** About this task **
Once you find the line with "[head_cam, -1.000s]" in the data that follows, repeat it and every line after it exactly, through the line with "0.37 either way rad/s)".

** Information supplied **

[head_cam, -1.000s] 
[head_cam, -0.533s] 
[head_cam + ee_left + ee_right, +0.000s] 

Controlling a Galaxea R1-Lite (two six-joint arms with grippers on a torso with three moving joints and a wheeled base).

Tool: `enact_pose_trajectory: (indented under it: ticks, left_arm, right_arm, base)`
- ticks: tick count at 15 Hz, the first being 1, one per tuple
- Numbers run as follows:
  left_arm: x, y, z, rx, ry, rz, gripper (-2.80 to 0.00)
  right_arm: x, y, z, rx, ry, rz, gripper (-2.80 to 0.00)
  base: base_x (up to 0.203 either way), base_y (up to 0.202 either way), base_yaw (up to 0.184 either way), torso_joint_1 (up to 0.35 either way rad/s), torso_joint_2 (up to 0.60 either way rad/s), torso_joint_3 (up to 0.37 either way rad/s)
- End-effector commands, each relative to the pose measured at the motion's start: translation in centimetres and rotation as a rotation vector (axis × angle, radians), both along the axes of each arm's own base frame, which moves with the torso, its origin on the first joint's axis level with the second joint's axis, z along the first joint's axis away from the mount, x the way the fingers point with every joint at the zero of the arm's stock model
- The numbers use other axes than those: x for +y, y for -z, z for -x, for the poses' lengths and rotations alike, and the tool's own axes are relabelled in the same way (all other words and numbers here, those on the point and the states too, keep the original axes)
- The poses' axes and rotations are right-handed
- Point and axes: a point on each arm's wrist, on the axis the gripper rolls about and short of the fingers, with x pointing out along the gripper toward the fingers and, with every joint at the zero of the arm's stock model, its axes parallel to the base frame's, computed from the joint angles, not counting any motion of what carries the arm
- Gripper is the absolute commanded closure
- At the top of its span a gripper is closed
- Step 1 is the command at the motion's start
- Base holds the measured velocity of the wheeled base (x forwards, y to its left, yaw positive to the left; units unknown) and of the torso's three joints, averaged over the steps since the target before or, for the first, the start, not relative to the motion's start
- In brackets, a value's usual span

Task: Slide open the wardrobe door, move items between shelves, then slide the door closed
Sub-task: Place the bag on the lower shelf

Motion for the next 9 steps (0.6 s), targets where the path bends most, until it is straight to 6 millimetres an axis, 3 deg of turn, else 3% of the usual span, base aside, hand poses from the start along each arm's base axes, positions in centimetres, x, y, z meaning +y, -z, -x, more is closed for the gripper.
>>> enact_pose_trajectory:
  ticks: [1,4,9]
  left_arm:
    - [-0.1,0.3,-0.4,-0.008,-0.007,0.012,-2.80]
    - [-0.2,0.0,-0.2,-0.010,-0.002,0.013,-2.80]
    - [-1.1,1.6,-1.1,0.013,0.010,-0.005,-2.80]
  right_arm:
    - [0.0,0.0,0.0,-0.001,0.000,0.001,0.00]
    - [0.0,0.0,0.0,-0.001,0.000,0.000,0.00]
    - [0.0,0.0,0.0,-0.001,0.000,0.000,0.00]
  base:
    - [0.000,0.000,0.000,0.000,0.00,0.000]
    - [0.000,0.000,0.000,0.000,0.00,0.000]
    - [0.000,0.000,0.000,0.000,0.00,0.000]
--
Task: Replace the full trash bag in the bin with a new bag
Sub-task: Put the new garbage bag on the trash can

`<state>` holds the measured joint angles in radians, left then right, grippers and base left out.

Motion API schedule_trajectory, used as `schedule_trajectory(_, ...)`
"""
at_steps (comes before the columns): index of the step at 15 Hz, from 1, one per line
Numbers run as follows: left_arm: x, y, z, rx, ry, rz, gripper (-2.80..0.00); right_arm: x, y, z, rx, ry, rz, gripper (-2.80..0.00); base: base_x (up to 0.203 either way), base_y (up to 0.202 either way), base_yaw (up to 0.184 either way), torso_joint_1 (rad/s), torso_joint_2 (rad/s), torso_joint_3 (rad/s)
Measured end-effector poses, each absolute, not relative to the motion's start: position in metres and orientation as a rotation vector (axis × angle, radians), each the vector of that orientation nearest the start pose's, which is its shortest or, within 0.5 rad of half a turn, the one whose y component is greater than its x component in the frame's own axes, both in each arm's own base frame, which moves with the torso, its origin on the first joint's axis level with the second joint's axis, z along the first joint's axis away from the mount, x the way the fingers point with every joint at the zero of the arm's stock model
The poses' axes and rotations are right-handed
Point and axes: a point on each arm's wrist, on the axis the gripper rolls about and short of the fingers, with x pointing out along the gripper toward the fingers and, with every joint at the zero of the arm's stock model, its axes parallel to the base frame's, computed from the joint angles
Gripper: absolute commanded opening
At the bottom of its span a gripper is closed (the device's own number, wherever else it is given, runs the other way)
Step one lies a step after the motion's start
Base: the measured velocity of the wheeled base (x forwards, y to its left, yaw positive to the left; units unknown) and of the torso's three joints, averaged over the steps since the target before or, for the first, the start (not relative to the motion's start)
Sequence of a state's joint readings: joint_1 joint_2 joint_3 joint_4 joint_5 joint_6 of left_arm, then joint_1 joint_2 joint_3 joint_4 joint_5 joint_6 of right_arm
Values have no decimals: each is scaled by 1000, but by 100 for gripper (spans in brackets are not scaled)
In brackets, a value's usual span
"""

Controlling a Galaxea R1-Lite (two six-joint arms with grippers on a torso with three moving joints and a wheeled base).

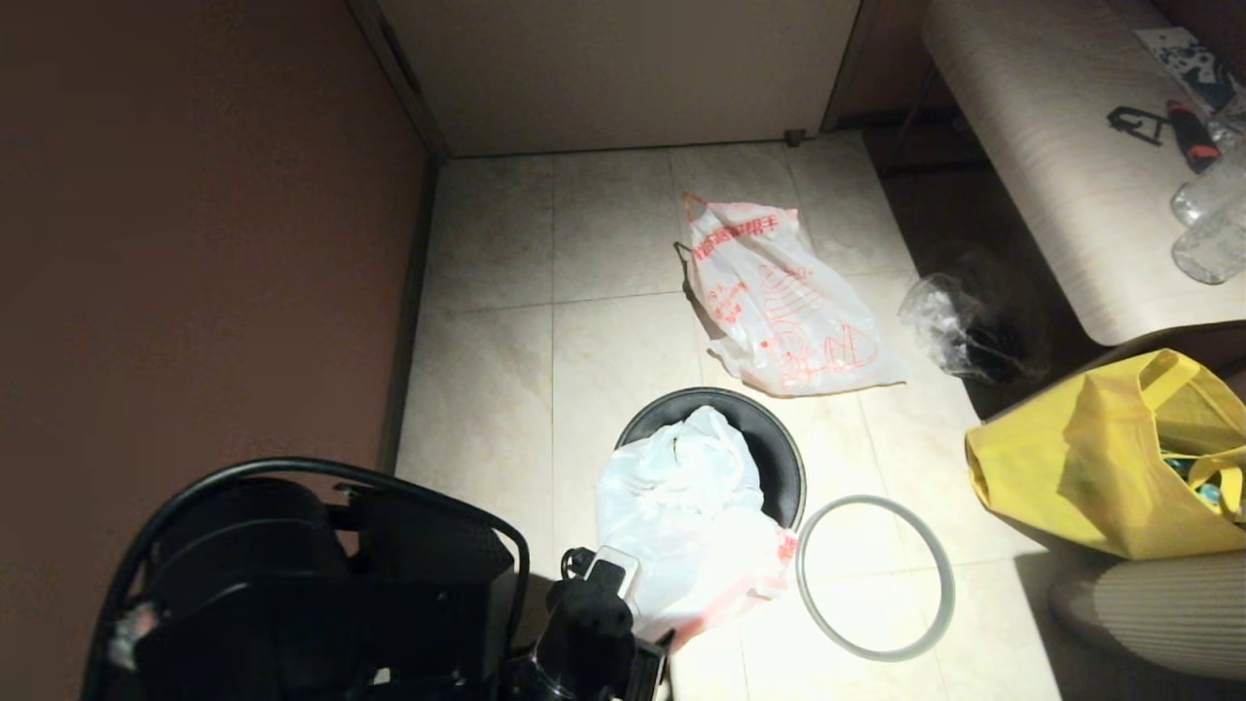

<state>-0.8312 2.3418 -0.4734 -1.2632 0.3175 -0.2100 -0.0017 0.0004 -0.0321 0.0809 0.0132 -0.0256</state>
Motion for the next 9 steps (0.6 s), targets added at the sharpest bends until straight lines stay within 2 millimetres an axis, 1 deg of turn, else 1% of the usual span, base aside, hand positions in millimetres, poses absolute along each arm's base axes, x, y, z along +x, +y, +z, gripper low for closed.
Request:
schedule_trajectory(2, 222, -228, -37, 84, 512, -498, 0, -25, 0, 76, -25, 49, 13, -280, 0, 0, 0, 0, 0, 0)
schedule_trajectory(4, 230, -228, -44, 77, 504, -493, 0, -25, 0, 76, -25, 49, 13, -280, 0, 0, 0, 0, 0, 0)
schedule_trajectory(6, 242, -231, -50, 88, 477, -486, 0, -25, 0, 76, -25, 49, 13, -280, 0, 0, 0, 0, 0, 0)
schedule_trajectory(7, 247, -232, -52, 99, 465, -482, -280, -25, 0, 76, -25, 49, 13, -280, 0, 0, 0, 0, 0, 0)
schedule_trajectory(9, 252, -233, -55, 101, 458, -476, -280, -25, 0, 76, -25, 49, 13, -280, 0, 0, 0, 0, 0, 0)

** Exercise result **
[head_cam, -1.000s] 
[head_cam, -0.533s] 
[head_cam + ee_left + ee_right, +0.000s] 

Controlling a Galaxea R1-Lite (two six-joint arms with grippers on a torso with three moving joints and a wheeled base).

Tool: `enact_pose_trajectory: (indented under it: ticks, left_arm, right_arm, base)`
- ticks: tick count at 15 Hz, the first being 1, one per tuple
- Numbers run as follows:
  left_arm: x, y, z, rx, ry, rz, gripper (-2.80 to 0.00)
  right_arm: x, y, z, rx, ry, rz, gripper (-2.80 to 0.00)
  base: base_x (up to 0.203 either way), base_y (up to 0.202 either way), base_yaw (up to 0.184 either way), torso_joint_1 (up to 0.35 either way rad/s), torso_joint_2 (up to 0.60 either way rad/s), torso_joint_3 (up to 0.37 either way rad/s)

No more output is expected for this exercise.